▶ YOUR TASK: Reproduce the opening lines of the records exactly, please, stopping after the line that contains "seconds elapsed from".

▶ RECORDS SUPPLIED:
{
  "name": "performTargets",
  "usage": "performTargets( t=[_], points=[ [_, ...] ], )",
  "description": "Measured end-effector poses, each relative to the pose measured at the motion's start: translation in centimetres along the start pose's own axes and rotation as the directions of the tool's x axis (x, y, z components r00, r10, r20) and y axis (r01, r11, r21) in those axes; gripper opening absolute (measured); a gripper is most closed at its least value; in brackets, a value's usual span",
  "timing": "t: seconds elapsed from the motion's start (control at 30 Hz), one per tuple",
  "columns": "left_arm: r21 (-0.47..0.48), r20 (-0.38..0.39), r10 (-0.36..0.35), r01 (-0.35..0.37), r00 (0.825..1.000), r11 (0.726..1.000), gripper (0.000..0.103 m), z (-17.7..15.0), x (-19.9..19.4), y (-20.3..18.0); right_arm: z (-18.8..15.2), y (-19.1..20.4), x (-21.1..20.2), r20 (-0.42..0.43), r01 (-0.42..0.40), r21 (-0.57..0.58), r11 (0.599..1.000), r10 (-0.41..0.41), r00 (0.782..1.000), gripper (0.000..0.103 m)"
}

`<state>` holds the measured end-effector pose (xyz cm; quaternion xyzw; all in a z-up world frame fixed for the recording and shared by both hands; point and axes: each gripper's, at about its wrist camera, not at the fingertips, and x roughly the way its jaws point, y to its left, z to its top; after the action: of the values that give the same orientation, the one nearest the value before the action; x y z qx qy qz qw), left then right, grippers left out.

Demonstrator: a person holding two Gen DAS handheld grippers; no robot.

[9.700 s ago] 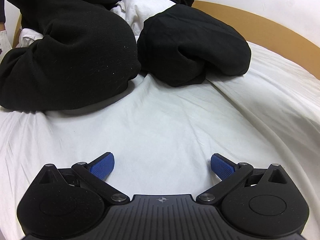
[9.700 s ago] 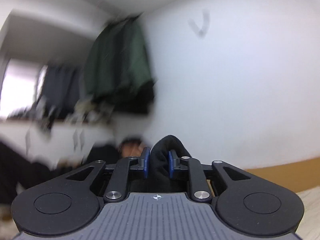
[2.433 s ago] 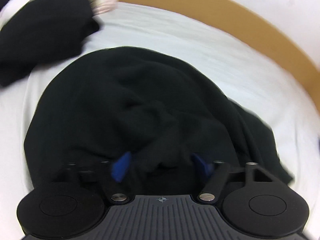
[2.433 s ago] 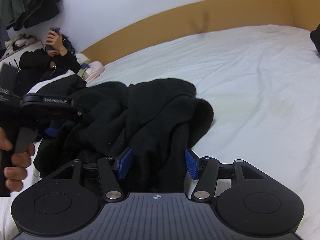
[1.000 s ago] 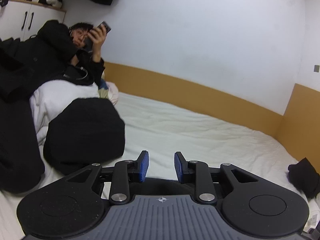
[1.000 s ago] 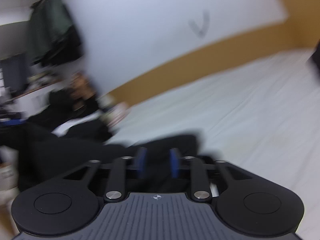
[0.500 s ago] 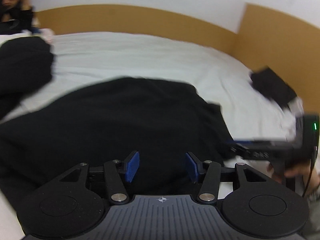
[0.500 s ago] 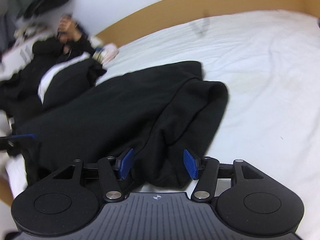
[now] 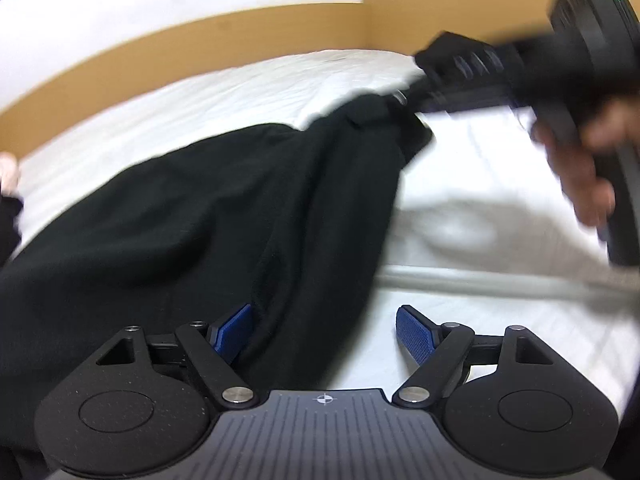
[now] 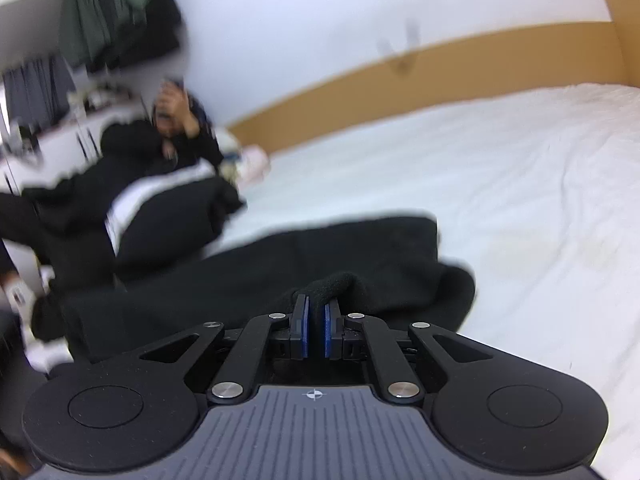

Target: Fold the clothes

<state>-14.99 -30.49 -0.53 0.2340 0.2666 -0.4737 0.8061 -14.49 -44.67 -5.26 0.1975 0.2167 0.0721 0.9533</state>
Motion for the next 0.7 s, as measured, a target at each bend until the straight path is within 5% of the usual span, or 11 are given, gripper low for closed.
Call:
performTargets(
  t=[0.13, 0.3, 0.4, 0.7],
  points=[
    [0.061, -0.013, 0.071, -0.070, 0.997, 0.996, 0.077, 1.1, 1.7, -1.1, 0.5, -1.3, -0.3, 0.005, -0.009, 0.041, 0.999, 0.009, 1.000, 0.007],
    [-0.040, 0.010, 0.109, -0.108, 0.994, 0.993, 0.030, 2.7, 2.2, 1.0, 0.7, -2.3, -0.7, 0.061, -0.063, 0.074, 0.995, 0.059, 0.996, 0.007],
    [-0.082, 0.061, 0.126, -0.121, 0.990, 0.989, 0.014, 3.2, 1.4, 2.6, 1.1, -4.4, -2.6, 0.091, -0.090, 0.092, 0.992, 0.081, 0.992, 0.008],
    [-0.155, 0.322, 0.155, -0.110, 0.934, 0.982, 0.010, 6.7, -6.3, 6.2, 1.9, -5.8, -3.5, 0.156, -0.129, 0.159, 0.979, 0.104, 0.982, 0.008]
  ],
)
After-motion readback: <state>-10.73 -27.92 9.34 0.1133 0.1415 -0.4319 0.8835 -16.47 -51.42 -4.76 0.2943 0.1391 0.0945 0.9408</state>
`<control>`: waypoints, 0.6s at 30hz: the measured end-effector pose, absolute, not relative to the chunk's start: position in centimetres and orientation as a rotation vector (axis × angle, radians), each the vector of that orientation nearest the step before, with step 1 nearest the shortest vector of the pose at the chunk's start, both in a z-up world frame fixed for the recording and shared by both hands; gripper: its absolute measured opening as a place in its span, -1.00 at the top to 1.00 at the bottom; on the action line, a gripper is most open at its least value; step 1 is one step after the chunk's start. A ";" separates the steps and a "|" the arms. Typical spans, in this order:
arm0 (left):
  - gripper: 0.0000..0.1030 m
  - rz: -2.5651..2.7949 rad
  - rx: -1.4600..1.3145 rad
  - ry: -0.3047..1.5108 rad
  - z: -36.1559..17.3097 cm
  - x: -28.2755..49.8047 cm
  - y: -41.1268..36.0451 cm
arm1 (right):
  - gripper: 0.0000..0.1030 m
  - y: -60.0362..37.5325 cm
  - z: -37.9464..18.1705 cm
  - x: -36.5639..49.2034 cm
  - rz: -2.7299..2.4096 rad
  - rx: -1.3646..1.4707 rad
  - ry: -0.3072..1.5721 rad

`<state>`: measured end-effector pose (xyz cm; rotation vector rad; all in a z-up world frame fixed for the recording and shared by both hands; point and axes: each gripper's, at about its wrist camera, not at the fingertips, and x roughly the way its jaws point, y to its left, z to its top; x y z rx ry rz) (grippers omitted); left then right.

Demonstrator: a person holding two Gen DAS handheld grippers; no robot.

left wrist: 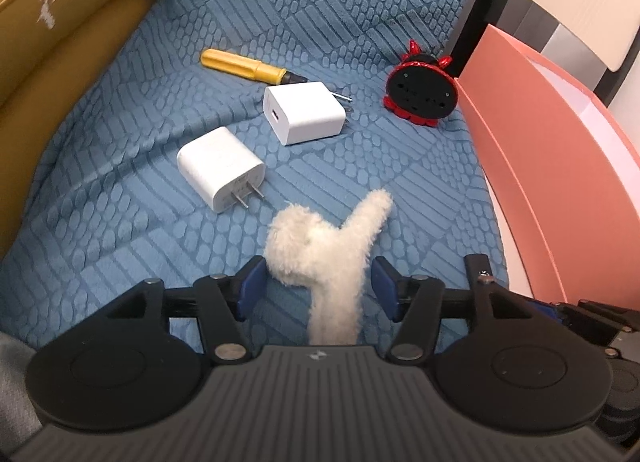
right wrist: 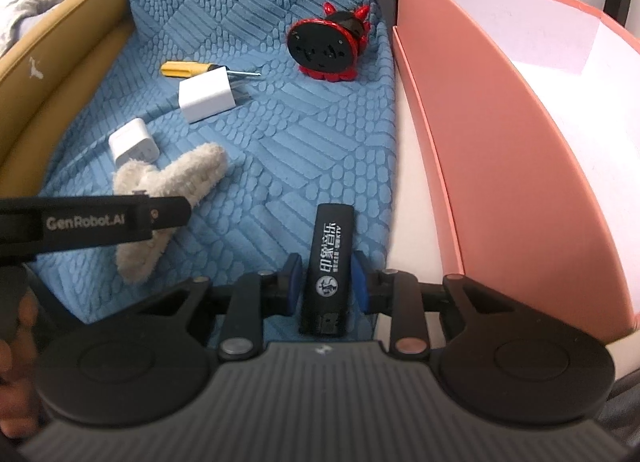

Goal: Organize rigid objects
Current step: 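Close the right tool on the USB stick while the left tool grasps the white fuzzy clip, then lift and carry the USB stick and fuzzy clip over the pink box with both tools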

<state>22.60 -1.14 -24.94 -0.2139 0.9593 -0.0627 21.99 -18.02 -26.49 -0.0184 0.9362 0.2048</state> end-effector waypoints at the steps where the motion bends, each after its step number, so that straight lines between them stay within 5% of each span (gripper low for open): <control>1: -0.24 -0.063 -0.208 0.957 -25.0 22.7 -1.2 | 0.47 -18.0 -26.5 22.0 0.204 -0.022 0.933; 18: -0.16 -0.091 -0.248 0.913 -24.5 23.6 -1.3 | 0.47 -18.1 -24.3 22.5 0.236 0.018 0.900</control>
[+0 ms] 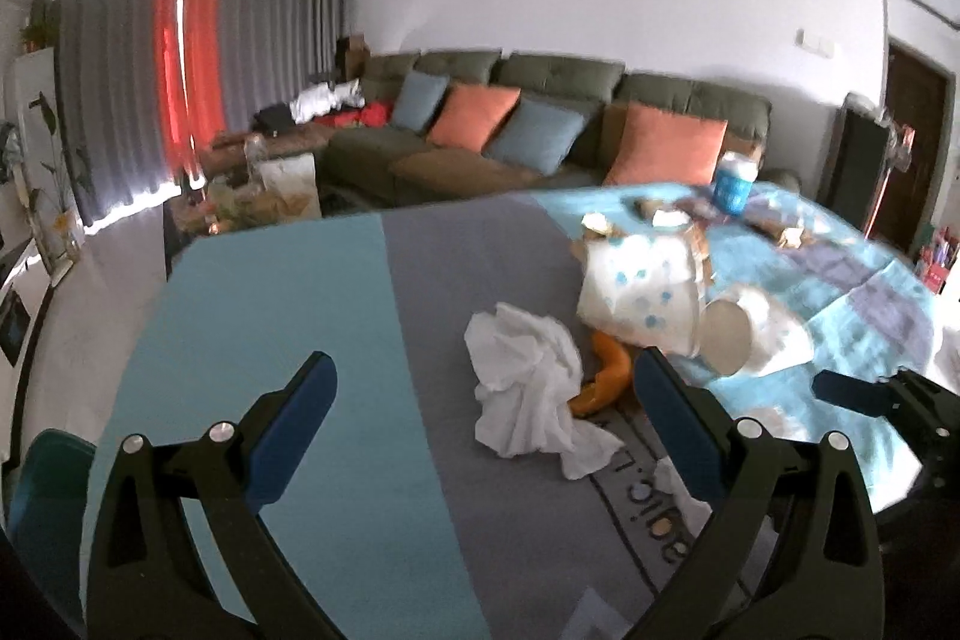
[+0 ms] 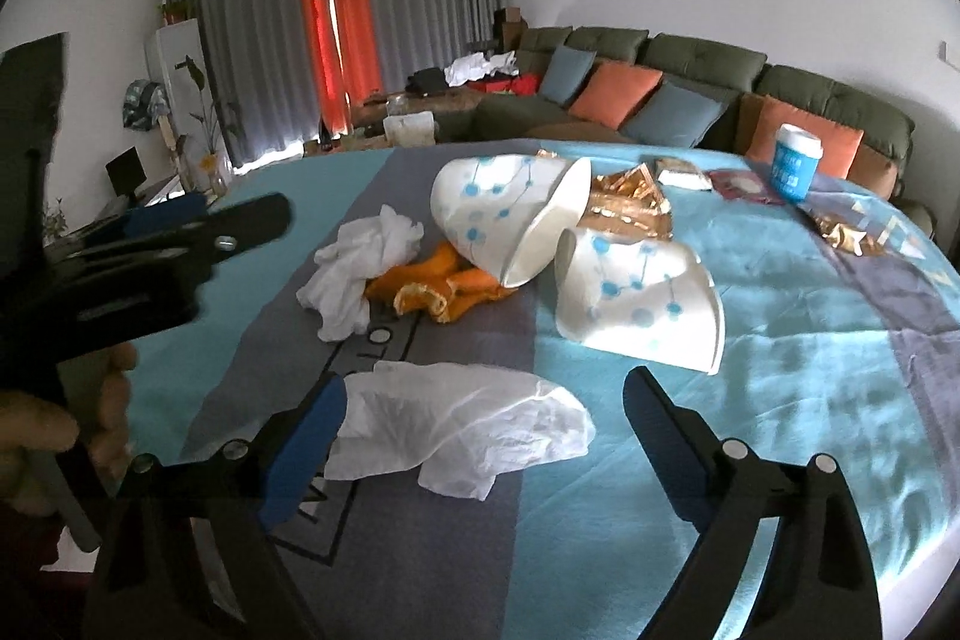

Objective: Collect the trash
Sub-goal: 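Grasp a crumpled white tissue with the left tool while the right tool grasps another tissue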

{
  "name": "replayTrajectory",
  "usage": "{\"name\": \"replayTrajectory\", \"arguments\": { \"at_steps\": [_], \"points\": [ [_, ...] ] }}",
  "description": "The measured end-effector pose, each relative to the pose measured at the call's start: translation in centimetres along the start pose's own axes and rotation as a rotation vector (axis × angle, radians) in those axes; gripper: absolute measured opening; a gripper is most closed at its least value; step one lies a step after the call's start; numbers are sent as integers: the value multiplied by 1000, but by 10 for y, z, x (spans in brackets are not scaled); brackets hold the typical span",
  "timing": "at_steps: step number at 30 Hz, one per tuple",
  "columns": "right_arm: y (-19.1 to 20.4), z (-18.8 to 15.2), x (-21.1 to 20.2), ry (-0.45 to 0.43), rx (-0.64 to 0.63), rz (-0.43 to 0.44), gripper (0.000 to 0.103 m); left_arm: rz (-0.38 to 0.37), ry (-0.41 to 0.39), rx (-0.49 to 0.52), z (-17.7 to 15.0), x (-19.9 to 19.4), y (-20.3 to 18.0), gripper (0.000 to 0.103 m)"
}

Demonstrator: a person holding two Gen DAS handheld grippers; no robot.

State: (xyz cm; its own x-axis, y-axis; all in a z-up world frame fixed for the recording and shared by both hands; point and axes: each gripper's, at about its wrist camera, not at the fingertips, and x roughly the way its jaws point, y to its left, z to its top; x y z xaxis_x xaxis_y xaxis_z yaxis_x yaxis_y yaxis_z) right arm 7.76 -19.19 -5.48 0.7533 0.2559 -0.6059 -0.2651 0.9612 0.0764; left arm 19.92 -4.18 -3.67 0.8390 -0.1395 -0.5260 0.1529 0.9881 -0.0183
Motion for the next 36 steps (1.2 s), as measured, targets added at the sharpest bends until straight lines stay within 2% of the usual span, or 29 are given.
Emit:
{"name": "replayTrajectory", "arguments": {
  "at_steps": [8, 10, 13, 19, 23, 24, 25, 27, 30, 33, 36],
  "points": [
    [1, 1, 7, 26, 4, 17, 82, -29, 203, 14, -8, 49, -2, 97],
    [0, 1, 9, 33, 7, 21, 80, -33, 229, 18, -10, 56, -4, 83],
    [-1, 0, 10, 42, 9, 28, 78, -43, 253, 21, -13, 62, -4, 79],
    [-1, -3, 13, 65, 16, 39, 69, -79, 287, 33, -17, 68, -8, 57],
    [-3, -7, 18, 94, 32, 47, 61, -103, 305, 25, -18, 73, -9, 53],
    [-4, -8, 18, 96, 35, 47, 58, -109, 303, 23, -18, 73, -9, 48],
    [-5, -8, 17, 96, 39, 47, 57, -115, 301, 19, -18, 72, -9, 39],
    [-5, -8, 17, 101, 42, 54, 45, -127, 294, 11, -19, 71, -8, 26],
    [-5, -9, 17, 107, 43, 61, 36, -139, 285, -1, -20, 69, -7, 15],
    [-5, -9, 15, 103, 46, 65, 28, -144, 273, -16, -20, 66, -9, 10],
    [-4, -8, 12, 96, 45, 68, 25, -145, 250, -25, -21, 58, -7, 8]
  ]
}}
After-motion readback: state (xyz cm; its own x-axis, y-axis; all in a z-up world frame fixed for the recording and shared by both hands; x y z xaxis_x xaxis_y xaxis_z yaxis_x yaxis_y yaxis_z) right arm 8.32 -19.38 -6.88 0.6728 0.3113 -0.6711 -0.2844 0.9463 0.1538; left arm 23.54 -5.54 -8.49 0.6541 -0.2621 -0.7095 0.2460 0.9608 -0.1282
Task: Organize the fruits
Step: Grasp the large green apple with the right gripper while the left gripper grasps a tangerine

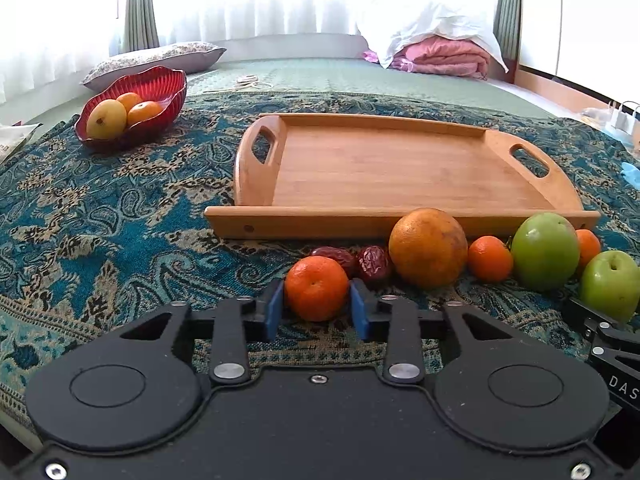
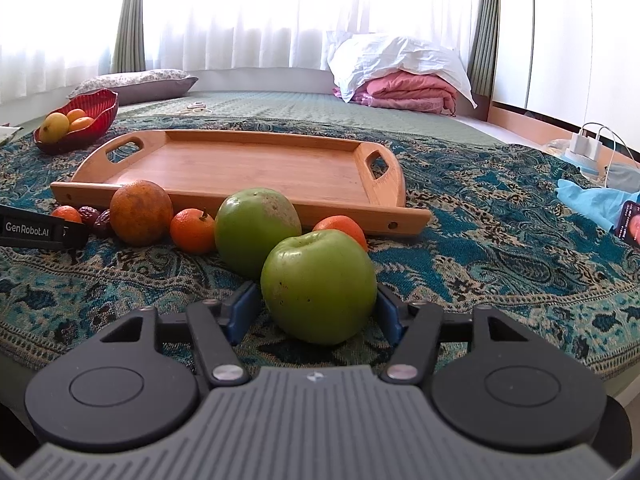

▶ FINISHED EXERCISE:
{
  "name": "performTargets",
  "usage": "performTargets( t=[_], points=[ [_, ...] ], )",
  "description": "Measured end-effector poses, each relative to the pose measured at the motion's start: translation in centimetres along the start pose's own axes and rotation as the directions of the tool's x axis (x, y, z components r00, r10, r20) and y axis (r01, r11, r21) in those axes; gripper opening absolute (measured); a gripper is most closed at its least value; in brackets, a value's usual span",
  "timing": "t: seconds elapsed from the motion's start (control at 30 Hz), one per tuple",

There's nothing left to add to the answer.